In its prime, The Single Gourmet catered to a younger clientele than in September when the Hampton Roads singles’ dining club met its demise.
In the beginning, Gourmet owner Ethel-Raye Greenspan of Norfolk says a 65-year-old member of the group would have been “old.”
Today, she says, “it’s not.”
The change in the club’s make-up may be related to Greenspan herself, who was 50 when she started the club. She’s 71 now.
“As I got older, my members got older,” says Greenspan, who is divorced, adding that Single Gourmet chapters “sort of take on the personality and temperament of the person who’s running it.”
But demographics also figure in the mix as older Americans, defined as 65 and older, flood the market and for some women interested in finding love, that’s not promising.
According to “A Profile of Older Americans: 2007,” in 2006, older women outnumbered older men at 21.6 million older women to15.7 million older men, for a sex ratio of 138 women for every 100 men. The report was developed by the Administration on Aging, U.S. Department of Health and Human Services.

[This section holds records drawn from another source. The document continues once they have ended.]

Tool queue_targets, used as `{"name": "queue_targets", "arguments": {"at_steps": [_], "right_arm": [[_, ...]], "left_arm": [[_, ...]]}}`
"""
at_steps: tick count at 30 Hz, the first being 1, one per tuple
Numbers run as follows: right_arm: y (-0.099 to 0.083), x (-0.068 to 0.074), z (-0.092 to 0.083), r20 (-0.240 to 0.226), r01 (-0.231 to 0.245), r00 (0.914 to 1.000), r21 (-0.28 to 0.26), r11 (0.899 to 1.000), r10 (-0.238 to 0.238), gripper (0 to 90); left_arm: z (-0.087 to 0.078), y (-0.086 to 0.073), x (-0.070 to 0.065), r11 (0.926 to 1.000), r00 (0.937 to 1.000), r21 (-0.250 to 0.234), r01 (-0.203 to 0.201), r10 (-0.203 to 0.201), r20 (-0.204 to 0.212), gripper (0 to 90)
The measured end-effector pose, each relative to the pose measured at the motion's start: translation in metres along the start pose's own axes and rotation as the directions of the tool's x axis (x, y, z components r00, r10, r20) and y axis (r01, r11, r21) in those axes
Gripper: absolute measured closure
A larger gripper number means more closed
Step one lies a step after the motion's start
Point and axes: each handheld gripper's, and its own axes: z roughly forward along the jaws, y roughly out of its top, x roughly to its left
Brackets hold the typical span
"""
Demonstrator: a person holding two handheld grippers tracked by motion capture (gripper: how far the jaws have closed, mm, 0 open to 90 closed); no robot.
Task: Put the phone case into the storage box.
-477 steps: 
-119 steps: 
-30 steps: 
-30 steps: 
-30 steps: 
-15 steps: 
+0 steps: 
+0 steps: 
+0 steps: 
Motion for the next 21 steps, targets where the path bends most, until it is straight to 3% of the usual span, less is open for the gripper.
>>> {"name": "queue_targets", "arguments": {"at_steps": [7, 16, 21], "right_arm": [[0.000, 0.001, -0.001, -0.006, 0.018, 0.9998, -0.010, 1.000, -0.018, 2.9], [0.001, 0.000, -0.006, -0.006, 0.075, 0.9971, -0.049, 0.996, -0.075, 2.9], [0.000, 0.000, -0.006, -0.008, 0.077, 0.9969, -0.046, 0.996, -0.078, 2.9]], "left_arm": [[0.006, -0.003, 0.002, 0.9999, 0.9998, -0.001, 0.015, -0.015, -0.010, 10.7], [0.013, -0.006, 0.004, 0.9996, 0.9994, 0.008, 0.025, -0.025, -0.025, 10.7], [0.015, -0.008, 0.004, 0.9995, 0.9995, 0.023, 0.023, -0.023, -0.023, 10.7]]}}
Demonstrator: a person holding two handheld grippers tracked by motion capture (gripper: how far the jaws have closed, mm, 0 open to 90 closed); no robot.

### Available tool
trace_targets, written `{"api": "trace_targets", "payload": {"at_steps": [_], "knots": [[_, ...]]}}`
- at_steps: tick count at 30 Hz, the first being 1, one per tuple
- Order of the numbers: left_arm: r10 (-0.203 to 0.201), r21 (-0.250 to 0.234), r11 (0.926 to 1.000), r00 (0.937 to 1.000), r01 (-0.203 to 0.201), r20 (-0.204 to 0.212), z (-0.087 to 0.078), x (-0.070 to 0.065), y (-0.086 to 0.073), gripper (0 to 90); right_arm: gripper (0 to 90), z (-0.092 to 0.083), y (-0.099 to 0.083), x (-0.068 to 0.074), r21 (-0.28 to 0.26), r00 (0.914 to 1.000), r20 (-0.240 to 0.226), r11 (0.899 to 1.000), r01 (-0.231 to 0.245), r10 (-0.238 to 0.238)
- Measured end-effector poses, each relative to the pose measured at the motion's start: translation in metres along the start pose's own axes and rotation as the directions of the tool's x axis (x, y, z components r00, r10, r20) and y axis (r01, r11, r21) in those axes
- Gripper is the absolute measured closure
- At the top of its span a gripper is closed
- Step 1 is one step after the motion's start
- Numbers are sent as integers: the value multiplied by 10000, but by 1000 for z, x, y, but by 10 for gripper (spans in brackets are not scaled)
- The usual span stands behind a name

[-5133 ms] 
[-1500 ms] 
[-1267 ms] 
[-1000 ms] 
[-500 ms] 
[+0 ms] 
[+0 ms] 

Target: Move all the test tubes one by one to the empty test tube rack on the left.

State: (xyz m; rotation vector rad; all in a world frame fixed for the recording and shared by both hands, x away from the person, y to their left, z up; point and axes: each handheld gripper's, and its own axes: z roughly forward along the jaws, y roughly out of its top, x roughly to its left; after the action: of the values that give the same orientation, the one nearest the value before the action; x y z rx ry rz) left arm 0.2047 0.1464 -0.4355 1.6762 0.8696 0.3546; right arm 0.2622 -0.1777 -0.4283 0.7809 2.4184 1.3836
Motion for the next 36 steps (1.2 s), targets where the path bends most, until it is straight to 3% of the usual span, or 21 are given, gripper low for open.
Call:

Nor is there to be any slowdown of the graying of America.
The report also predicts that the population of people 65 and older will increase from the 2000 figure of 35 million to 40 million in 2010, a 15 percent increase, and to 55 million in 2020, a 36 percent increase for that decade.
And while a woman who is 65 grew up corresponding on a typewriter rather than a computer, don’t think for a minute that she isn’t turning to the Internet to find Mr. Right.
Jean Sullender, 66, of Chesapeake tried Match.com. In hindsight, she says the man she met online wasn’t very truthful about himself. She later had a relationship with a man she met through eharmony.com.
Sullender joined The Single Gourmet and didn’t meet anyone to date but did make some friends.
She joined another singles club for which she had an interview and said what she was looking for in a match. She wondered whether the club had enough men in her age group.
“Is there a pool to draw from?” she wanted to know.
She was “ssured there was an equal number of men and women but didn’t find that to be so.
Once you’ve passed your 50s, she says, the men her age are looking for women 45 to 55.
Sullender wants somebody her own age but says that even an online photo in which you don’t look your age doesn’t help.
“All they look at is the age,” she says. “That’s the deal breaker.”
Sullender also tried speed dating. In this a type of event, singles sign up for their age group and gathering go from person to person to talk for a few minutes. Sullender didn’t find a pool of men past 60 from which to draw.
“If I go to ’senior’ groups, I’m too young — everybody’s 10 years older. If I go to other single groups, I’m too old,” Sullender says.
“For women, you just fall in a hole once you get to 60.”